Apologies for the radio silence. It’s been a busy couple of weeks, and it’s still pretty hectic but I’ve found some down-time to type out my thoughts on something that’s been bothering me for quite a while: the concept of “paasa.”
Too many times, I have had boys’ walling out of girls who like them (and vise versa) chalked up to not wanting to make them “asa.” As someone who has been on the receiving end of this treatment more than a few times, I have to ask: Since when did being friends (or friendly?) automatically imply that you wanted something more?
When did inter-gender relations begin to take on such malice?
On my end, the rationale for why I reach out is the understanding that familiarity breeds contempt. When I’m being friendly, I’m trying to get to know the person beyond the rose-colored filter my feelings have given them. Heck, sometimes it’s my way of removing it–navigating my way to normal, while still being able to keep a person who I see as “valuable” (badly put) in my life. Crushes are confused affections, and it’s not unheard of that they could–do–transform over time into more platonic feelings. Sometimes what begins as a crush blossoms instead into a meaningful, platonic partnership of the kind where you bicker mercilessly on Facebook in pursuit of a common good.

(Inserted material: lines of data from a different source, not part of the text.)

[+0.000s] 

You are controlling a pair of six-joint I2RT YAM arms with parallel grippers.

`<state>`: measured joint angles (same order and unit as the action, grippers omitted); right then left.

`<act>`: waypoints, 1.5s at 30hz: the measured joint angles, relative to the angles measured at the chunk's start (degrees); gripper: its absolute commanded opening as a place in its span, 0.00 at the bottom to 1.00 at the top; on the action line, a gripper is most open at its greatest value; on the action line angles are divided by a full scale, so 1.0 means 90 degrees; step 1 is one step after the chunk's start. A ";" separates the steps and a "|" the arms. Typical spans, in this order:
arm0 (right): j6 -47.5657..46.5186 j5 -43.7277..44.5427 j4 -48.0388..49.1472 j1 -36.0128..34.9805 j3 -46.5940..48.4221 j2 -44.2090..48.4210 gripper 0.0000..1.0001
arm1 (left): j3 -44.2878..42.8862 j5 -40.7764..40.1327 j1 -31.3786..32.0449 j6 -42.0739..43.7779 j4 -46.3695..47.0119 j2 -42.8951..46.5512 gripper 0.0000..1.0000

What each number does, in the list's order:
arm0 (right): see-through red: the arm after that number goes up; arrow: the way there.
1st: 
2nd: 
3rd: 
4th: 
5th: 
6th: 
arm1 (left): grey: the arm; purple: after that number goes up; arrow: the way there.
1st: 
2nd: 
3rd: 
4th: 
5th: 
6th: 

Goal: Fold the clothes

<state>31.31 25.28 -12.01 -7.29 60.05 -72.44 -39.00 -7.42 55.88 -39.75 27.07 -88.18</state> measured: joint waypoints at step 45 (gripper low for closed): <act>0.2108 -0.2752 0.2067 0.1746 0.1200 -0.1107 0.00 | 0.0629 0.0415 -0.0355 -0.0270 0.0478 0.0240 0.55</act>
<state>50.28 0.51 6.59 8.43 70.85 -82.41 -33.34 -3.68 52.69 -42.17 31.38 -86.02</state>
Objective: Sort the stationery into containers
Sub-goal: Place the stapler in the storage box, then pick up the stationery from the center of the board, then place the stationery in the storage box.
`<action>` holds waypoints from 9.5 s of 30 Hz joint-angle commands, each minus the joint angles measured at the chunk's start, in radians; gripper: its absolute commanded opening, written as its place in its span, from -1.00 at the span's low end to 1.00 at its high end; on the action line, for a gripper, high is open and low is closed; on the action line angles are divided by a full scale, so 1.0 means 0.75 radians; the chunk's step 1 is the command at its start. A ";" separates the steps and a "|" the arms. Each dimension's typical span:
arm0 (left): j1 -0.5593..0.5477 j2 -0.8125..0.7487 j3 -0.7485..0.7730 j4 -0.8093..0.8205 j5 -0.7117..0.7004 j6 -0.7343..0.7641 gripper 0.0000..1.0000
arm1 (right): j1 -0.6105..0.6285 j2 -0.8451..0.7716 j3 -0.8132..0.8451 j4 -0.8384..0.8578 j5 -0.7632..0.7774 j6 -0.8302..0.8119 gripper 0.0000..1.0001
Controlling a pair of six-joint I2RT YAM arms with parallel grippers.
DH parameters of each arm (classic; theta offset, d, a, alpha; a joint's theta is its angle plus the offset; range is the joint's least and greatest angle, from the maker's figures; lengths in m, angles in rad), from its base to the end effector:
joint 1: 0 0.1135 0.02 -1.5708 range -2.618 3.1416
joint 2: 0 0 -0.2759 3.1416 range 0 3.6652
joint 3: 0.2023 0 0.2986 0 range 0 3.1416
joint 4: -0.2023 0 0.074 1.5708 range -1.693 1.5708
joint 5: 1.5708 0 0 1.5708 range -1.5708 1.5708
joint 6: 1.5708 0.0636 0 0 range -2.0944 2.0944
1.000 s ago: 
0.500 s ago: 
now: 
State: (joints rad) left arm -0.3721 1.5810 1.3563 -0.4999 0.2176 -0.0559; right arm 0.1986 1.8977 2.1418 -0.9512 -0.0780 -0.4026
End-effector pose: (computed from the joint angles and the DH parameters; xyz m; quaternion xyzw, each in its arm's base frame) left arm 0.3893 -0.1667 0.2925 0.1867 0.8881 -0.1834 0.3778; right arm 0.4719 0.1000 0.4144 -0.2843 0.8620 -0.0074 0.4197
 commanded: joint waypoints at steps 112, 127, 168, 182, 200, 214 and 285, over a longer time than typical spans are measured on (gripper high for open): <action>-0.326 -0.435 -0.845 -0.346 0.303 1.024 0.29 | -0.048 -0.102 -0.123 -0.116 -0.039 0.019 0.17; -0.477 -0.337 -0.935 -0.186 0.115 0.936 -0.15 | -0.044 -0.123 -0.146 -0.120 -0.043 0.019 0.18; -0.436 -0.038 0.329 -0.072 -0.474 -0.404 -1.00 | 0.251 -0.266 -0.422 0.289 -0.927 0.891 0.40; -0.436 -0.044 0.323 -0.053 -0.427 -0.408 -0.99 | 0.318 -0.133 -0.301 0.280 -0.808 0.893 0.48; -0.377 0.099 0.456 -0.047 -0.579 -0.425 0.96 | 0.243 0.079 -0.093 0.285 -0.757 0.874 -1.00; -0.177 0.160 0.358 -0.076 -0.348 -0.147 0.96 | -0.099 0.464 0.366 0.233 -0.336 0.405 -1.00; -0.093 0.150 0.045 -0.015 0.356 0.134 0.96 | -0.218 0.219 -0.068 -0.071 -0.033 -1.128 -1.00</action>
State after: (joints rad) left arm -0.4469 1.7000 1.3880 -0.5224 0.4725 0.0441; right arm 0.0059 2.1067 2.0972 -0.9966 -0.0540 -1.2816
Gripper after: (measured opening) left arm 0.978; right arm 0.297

(Hi, C. Or should I say, “Jack.”)
I don’t know if this is hard for people to understand, but sometimes being able to address the elephant in the room–to table it for discussion as if it were something as innocuous as the weather–automatically diffuses whatever time bomb of emotions was ticking away. It absolves the lover from loving, while at the same time building their self esteem because that love which felt so illicit, unwanted, and undesirable is instead being treated with about as much ceremony as you treat a (SMALL) whitehead: annoying, but harmless, and eventually destined to disappear. Turning it into an inside joke sends the message that “Hey, it’s no big deal. Your friendship is valuable to me, and your crush is independent of that value.”
Because, newsflash, crushes are by definition designed to be fleeting. Friendships, on the other hand, are supposed to be long-term.
I know that love can make people crazy and delusional, and the possibility does exist that some people are truly so far gone as to be made “asa” by something as innocuous as polite friendship. Reality check: reality checks don’t always work. I do agree with being direct–“I don’t like you in the same way.”–or even blunt–“You’re not my type.” But once the cards have been laid down, can we not talk about feelings like adults? Can we make them non-issues, instead of being made to feel (as a crush-er) like a non-entity.
Because, you know what, the silent treatment does more harm than good. Love makes masochists of us, so the pain of being shut out can sometimes fuel the crazy. After all, nothing makes a crush last longer than marathoning emo Taylor Swift songs.
(Why, Wildest Dreams? WHY?!)
I don’t actually like writing off my ex-crushes as buttheads (except for the few who are, and who incidentally are still my friends), but how else am I to cope when the door’s slammed so hard in my face I’d break my nose if I had one? Yes, I’m bitter, but not so much because my love has not been returned. I’m bitter because I, not my feelings, have been judged as undesirable.
Unless the person has done something truly creepy–and to some of my crushes who are reading this, I am so sorry and yes you can avoid me forever, or at least until we’re all really old–or is obviously still on the chase (having not taken “no” for an answer), why waste a perfectly good platonic relationship? Feelings are feelings. They happen. Why can’t we just treat them as such, and leave our friendships intact?
I don’t know. I honestly think I’m probably as guilty of this immaturity as the next person, which means that I confuse myself. (But then again, when have I not?) Whatever the answer, the fact remains #ThatThingCalledPaasa hasn’t prevented me from hoping. Instead, in some ways, it’s robbed me of my ability to hope that someone might even consider me remotely likeable.